(EXERCISE): For the records below, work out the number of lines holding "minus" and reply with only that.

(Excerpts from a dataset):
»»
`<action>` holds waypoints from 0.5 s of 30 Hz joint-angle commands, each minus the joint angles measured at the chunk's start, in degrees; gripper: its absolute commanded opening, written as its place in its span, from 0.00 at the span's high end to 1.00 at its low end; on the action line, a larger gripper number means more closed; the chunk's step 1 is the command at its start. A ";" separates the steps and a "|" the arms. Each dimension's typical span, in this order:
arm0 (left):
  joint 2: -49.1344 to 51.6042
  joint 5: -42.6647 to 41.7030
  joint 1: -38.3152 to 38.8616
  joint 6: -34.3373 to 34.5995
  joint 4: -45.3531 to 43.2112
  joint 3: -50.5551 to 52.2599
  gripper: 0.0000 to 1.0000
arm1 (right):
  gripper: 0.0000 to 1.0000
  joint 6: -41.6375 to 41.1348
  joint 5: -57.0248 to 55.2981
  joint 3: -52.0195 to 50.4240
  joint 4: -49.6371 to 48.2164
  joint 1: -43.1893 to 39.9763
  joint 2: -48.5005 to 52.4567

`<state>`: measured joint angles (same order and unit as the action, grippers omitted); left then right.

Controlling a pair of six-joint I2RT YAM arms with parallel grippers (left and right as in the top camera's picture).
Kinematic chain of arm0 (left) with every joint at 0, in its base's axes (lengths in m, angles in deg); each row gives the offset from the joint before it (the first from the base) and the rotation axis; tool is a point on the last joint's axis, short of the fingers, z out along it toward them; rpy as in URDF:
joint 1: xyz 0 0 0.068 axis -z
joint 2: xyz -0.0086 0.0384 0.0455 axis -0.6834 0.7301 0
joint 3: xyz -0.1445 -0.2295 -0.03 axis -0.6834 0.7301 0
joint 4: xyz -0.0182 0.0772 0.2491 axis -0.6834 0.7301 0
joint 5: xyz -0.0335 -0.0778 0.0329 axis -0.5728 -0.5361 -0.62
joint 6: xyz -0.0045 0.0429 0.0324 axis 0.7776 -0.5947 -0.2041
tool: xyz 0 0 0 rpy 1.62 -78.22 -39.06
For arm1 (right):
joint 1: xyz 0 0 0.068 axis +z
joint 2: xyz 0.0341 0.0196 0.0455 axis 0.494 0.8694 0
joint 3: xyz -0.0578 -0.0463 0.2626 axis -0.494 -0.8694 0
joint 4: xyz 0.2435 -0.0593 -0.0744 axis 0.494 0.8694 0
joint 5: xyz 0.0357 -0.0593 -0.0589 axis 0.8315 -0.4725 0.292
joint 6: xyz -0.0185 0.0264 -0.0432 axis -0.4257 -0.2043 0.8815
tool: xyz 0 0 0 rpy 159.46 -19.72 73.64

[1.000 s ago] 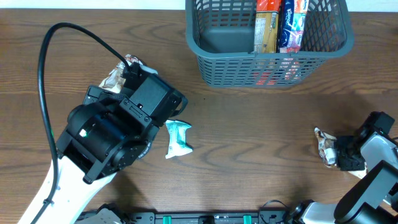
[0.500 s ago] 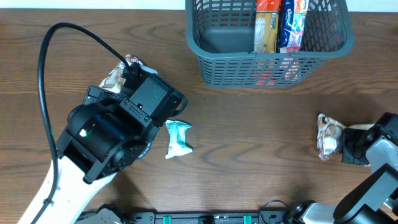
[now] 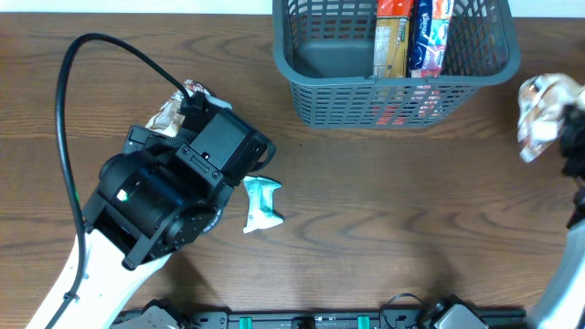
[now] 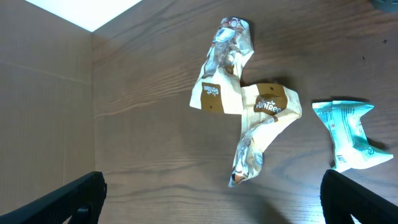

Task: Pack container
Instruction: 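Lift the package and carry it into the grey basket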

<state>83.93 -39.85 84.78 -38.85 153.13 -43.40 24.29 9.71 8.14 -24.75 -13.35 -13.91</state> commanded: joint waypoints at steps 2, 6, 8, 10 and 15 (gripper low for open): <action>0.07 0.09 -0.28 0.76 0.90 -0.24 0.01 | 0.99 -0.13 6.40 6.84 -0.09 -0.46 -6.10; 0.07 0.11 -0.31 0.74 0.74 -0.24 0.01 | 0.99 3.82 8.57 13.11 -2.36 0.74 -8.00; 0.07 0.09 -0.31 0.74 0.42 -0.24 0.01 | 0.99 6.80 10.23 16.09 -3.32 2.82 -7.85; 0.07 0.09 -0.31 0.74 0.02 -0.24 0.01 | 0.99 11.08 11.02 18.36 -3.87 5.70 -7.54; 0.07 0.09 -0.31 0.74 -0.15 -0.24 0.01 | 0.99 19.78 9.57 21.88 -3.28 13.51 -4.98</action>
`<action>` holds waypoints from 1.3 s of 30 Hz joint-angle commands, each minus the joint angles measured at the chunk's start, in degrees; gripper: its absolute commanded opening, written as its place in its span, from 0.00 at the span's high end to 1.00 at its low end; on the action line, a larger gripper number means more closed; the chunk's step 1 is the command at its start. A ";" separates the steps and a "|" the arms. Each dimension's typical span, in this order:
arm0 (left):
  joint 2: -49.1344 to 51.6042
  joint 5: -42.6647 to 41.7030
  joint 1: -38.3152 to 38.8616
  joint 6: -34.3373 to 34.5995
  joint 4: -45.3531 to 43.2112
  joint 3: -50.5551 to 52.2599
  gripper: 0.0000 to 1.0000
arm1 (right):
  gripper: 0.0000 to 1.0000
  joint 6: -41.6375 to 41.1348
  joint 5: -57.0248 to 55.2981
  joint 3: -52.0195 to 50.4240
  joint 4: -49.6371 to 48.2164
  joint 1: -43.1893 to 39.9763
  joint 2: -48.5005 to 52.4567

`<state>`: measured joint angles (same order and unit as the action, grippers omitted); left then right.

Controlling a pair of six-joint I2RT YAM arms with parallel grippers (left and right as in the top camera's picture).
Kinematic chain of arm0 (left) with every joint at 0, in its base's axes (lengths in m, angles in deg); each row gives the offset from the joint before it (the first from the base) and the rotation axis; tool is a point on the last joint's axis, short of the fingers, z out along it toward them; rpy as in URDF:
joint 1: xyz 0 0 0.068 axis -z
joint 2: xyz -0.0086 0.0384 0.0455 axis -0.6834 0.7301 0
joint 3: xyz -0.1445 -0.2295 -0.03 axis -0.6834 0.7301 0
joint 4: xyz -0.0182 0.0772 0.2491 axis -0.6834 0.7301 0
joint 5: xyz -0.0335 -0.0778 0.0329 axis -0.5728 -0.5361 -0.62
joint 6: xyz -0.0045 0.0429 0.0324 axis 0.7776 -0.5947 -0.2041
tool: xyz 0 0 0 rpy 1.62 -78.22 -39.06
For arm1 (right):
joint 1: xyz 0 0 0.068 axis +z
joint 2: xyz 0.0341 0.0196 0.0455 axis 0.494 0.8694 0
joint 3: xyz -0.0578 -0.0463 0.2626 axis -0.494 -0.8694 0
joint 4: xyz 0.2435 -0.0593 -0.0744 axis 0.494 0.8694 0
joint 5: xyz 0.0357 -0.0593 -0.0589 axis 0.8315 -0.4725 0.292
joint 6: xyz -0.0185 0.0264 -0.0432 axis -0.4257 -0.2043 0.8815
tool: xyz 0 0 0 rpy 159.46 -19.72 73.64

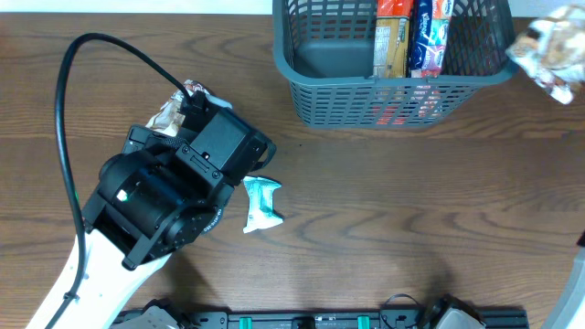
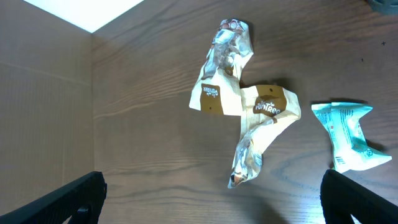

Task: Pack container
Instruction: 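Lift the package and carry it into the grey basket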

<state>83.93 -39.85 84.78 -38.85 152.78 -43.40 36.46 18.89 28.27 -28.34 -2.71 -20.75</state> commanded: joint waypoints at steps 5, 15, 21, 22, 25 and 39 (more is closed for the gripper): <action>0.07 0.09 -0.28 0.74 0.20 -0.24 0.01 | 0.99 16.61 -0.26 2.34 0.83 8.50 7.69; 0.07 0.09 -0.28 0.74 0.22 -0.24 0.01 | 0.99 28.83 -4.20 3.48 3.41 18.56 21.33; 0.07 0.09 -0.31 0.74 0.22 -0.24 0.01 | 0.98 31.50 -11.80 9.01 8.15 20.74 25.27; 0.07 0.11 -0.31 0.74 0.20 -0.24 0.01 | 0.97 32.52 -14.10 10.69 9.99 21.00 25.79; 0.07 0.11 -0.31 0.74 0.20 -0.24 0.02 | 0.97 35.01 -19.93 16.65 15.91 21.44 27.32; 0.07 0.09 -0.28 0.74 0.20 -0.24 0.01 | 0.95 44.94 -31.65 34.49 33.18 22.95 39.17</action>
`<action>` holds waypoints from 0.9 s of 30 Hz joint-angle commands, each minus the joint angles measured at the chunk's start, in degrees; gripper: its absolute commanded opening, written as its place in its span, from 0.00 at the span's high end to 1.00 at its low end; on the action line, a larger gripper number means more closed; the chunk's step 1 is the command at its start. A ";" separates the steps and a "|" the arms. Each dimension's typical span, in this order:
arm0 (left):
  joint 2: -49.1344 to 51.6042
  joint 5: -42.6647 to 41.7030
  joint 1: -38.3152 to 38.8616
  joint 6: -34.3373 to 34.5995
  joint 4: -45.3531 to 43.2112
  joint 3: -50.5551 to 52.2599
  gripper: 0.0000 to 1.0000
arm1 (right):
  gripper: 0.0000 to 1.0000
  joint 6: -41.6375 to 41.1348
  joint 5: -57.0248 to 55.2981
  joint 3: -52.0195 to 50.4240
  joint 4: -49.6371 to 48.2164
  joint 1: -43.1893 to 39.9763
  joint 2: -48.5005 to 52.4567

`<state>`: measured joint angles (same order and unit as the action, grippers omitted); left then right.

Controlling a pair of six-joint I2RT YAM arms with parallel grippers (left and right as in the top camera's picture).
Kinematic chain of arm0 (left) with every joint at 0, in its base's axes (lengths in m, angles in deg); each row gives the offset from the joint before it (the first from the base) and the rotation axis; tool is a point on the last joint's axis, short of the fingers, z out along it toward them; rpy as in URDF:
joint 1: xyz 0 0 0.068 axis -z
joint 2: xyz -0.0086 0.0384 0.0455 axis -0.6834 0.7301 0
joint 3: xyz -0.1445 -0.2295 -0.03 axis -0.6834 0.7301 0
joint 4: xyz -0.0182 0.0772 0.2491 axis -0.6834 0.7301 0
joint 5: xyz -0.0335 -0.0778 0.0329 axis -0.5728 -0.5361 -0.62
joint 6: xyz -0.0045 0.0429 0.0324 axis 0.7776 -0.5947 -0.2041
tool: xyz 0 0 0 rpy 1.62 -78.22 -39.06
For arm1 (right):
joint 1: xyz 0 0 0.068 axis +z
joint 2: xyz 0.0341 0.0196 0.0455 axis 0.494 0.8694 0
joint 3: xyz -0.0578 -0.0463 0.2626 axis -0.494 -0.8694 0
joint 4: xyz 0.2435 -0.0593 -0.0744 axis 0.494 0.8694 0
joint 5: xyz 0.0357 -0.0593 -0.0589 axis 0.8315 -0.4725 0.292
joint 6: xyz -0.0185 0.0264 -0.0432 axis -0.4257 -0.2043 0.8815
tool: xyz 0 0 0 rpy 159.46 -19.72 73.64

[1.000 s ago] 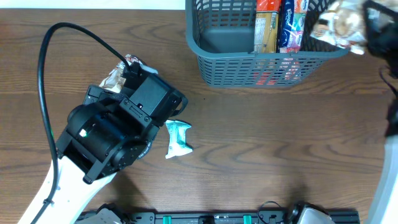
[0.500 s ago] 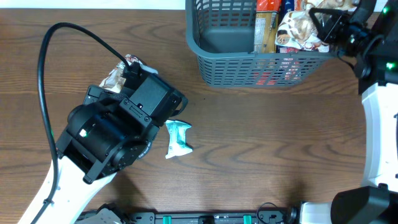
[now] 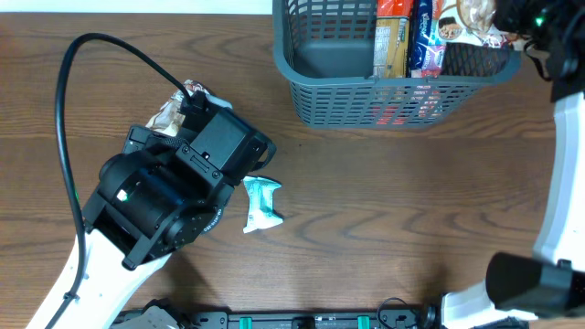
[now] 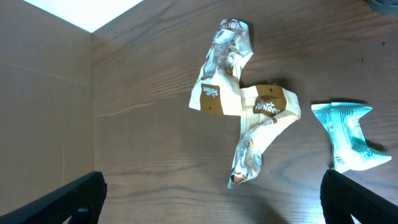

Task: Pack container
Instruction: 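Lift the package and carry it into the grey basket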

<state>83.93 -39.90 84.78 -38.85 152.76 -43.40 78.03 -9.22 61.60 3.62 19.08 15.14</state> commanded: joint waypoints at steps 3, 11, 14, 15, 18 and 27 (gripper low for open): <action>0.07 0.13 -0.31 0.74 0.20 -0.24 0.01 | 0.95 3.89 -3.56 2.19 3.43 1.36 5.90; 0.07 0.13 -0.28 0.74 0.17 -0.24 0.01 | 0.94 5.68 -6.14 2.51 5.11 2.64 9.55; 0.07 0.15 -0.31 0.74 0.17 -0.24 0.01 | 0.93 5.88 -7.15 2.51 5.62 3.63 10.45; 0.07 0.15 -0.31 0.74 0.20 -0.24 0.02 | 0.91 5.90 -8.07 2.51 5.73 4.02 10.67; 0.07 0.15 -0.31 0.74 0.22 -0.24 0.01 | 0.81 5.90 -11.87 2.51 5.92 5.46 10.88; 0.07 0.15 -0.28 0.74 0.20 -0.24 0.01 | 0.46 5.88 -14.71 2.49 7.50 7.08 10.99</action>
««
(EXPECTED OUTPUT): 3